What the exercise asks: Would you restate word for word the lines of the listing, beginning at the first and ending with the line that holds "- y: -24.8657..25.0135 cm"?

☆ ☆ ☆ ☆

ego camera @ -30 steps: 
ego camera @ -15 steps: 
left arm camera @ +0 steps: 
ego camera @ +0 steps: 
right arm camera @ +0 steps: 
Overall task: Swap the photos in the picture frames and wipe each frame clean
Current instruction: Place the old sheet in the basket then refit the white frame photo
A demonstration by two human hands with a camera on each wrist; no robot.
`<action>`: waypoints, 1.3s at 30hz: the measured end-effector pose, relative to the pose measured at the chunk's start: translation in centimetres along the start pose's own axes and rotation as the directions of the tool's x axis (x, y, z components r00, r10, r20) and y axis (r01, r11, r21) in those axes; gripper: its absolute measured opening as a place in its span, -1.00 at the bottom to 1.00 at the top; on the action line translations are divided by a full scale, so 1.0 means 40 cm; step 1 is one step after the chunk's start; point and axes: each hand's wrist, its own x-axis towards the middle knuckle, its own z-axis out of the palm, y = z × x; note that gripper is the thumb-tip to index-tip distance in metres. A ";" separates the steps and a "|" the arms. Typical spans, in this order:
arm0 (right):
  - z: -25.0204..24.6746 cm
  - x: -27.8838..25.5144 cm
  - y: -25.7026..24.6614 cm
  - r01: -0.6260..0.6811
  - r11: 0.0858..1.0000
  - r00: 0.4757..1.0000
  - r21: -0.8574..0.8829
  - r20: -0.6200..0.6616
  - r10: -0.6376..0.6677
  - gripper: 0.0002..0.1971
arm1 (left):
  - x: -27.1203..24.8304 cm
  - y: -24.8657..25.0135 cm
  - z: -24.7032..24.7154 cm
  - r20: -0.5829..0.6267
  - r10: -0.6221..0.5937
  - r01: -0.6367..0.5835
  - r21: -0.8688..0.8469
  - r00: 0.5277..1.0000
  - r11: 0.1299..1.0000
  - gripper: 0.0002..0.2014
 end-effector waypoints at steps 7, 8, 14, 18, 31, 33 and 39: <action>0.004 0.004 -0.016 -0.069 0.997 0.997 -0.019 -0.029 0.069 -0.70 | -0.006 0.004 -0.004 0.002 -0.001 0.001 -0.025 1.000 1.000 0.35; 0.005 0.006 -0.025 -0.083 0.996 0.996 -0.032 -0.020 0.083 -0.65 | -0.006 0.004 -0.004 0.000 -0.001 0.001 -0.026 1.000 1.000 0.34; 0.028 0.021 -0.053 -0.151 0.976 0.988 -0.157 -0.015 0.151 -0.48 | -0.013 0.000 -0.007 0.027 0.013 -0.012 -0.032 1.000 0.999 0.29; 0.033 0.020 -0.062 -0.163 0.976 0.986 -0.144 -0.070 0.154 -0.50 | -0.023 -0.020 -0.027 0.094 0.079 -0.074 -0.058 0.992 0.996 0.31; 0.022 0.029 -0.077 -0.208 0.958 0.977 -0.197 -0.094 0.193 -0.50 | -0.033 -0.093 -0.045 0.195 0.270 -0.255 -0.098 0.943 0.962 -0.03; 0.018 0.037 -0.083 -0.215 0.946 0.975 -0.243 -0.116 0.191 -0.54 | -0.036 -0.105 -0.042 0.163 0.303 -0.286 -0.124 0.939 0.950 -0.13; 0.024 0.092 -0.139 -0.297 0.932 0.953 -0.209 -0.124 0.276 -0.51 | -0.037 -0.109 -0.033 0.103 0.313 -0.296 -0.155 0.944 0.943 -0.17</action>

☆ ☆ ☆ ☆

Exercise output:
ego camera @ -30 steps: 
ego camera @ -15 steps: 
left arm camera @ +0 steps: 
ego camera @ +0 steps: 
right arm camera @ +0 steps: 
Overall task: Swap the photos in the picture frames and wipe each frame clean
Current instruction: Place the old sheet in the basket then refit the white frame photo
A demonstration by two human hands with a camera on each wrist; no robot.
`<action>`: waypoints, 1.3s at 30hz: the measured end-effector pose, relative to the pose measured at the chunk's start: translation in centimetres along the start pose's own axes and rotation as the directions of the tool's x axis (x, y, z components r00, r10, r20) and y axis (r01, r11, r21) in those axes; gripper: its absolute measured opening as a place in its span, -1.00 at the bottom to 1.00 at the top; on the action line translations are divided by a full scale, so 1.0 means 40 cm; step 1 is one step after the chunk's start; point and axes: each hand's wrist, its own x-axis towards the middle knuckle, its own z-axis out of the palm, y = z × x; note that gripper is the thumb-tip to index-tip distance in metres. A ";" separates the steps and a "|" the arms. Typical spans, in this order:
arm0 (right):
  - z: -25.0204..24.6746 cm
  - x: -27.8838..25.5144 cm
  - y: -25.7026..24.6614 cm
  - r01: -0.6260..0.6811
  - r11: 0.0858..1.0000
  - r00: 0.4757..1.0000
  - r21: -0.8574..0.8829
  - r20: -0.6200..0.6616
  - r10: -0.6376..0.6677
  - gripper: 0.0002..0.1971
arm1 (left):
  - x: -27.1203..24.8304 cm
  - y: -24.8657..25.0135 cm

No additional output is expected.